• **Exercise brief**: Find the lines below holding the word "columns" and copy each of them.

• **Data excerpt**:
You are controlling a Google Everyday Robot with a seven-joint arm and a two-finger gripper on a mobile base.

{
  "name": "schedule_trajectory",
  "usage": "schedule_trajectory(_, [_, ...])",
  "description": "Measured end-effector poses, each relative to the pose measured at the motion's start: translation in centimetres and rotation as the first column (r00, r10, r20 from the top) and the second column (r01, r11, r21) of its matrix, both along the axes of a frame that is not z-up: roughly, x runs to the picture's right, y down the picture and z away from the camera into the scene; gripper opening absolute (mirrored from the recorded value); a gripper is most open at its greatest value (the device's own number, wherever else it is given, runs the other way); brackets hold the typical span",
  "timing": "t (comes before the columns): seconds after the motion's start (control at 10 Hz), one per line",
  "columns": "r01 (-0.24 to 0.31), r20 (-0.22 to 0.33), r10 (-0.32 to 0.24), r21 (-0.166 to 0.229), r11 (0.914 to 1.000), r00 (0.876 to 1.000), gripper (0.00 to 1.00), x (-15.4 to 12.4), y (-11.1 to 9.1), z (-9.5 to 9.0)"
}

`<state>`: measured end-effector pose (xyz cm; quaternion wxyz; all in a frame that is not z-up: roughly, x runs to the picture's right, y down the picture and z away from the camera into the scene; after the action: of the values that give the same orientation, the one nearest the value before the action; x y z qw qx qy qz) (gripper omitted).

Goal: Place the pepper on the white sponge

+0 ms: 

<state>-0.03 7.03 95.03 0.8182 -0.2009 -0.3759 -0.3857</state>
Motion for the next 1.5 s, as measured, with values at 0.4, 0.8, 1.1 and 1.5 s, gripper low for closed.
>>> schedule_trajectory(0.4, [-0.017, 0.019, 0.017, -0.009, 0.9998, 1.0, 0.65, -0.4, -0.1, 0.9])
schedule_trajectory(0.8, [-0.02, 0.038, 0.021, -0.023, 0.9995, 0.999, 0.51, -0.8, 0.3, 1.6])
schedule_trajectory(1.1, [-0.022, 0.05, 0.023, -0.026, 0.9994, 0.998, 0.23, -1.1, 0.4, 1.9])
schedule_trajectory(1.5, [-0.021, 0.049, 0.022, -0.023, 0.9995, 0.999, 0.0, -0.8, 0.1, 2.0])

• **Output of the exercise**:
  "timing": "t (comes before the columns): seconds after the motion's start (control at 10 Hz), one per line",
  "columns": "r01 (-0.24 to 0.31), r20 (-0.22 to 0.33), r10 (-0.32 to 0.24), r21 (-0.166 to 0.229), r11 (0.914 to 1.000), r00 (0.876 to 1.000), gripper (0.00 to 1.00), x (-15.4 to 12.4), y (-11.1 to 9.1), z (-9.5 to 9.0)"

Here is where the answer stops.